I built a pipeline that rolls itself back when production breaks

#aws #devops #cicd #cloudformation

Deployments that break silently at night bother me. By the time someone checks Slack in the morning, users have been hitting 502s for hours. I built ShipGuard because I wanted the infrastructure to fix itself before I even knew something was wrong.

It's a CodePipeline that does blue/green deployment with canary traffic shifting to EC2. If the new version starts returning 5xx errors, CodeDeploy shifts traffic back to the old version and kills the broken instances. I don't have to do anything.

Three CloudFormation templates. Everything in source control. Nothing configured by hand.

The pipeline flow

Push to main. Everything after that is automatic:

Pull source from GitHub
npm audit, Trivy, git-secrets run first. High or critical vuln? Build dies.
Tests run, TypeScript compiles, artifact gets packaged
Deploy to staging (one instance, in-place)
Email lands asking me to approve
I approve. Blue/green starts on production.
10% of traffic routes to the new version for 5 minutes
CloudWatch alarm stays quiet? Remaining traffic shifts over.
Old instances terminated. Done.

If the alarm fires during steps 7 or 8, traffic goes 100% back to the previous version. Green instances die. I get an email explaining which alarm triggered the rollback.

Things that bit me

TimeBasedCanary doesn't work for EC2

I spent an afternoon trying to configure TimeBasedCanary in a custom deployment config. CloudFormation accepted the template at lint time and then failed at deploy time with "Traffic routing configuration should be null for Server deployment configuration."
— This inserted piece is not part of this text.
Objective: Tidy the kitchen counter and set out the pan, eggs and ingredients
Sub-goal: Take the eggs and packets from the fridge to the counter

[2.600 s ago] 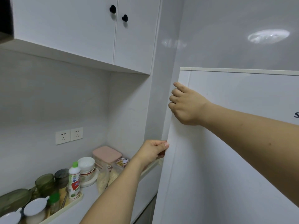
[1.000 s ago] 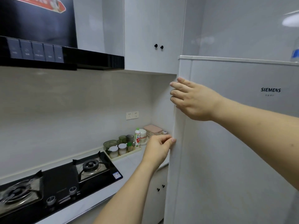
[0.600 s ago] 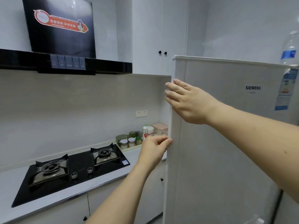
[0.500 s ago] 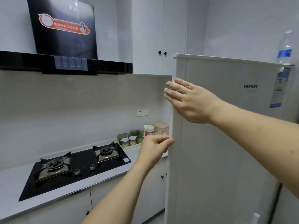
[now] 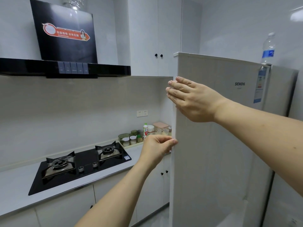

Turns out canary percentage configs only exist for ECS and Lambda. For EC2, the ALB and target group weights handle traffic shifting, not a CodeDeploy config. Nowhere in the docs does it say this clearly; you just find out when it breaks.

IAM role chain from hell

Four roles. They all need to trust different AWS services, and they all need slightly different permissions:

Pipeline role needs iam:PassRole to hand off to CodeDeploy
CodeBuild role needs S3 access to the artifact bucket plus CloudWatch Logs
CodeDeploy role needs EC2, ASG, ALB, S3
EC2 instance profile needs to pull from S3 and push CloudWatch metrics

Miss one permission and you get "Access Denied" with no indication of which call failed or which role is the problem. I iterated on this more times than I'd like to admit.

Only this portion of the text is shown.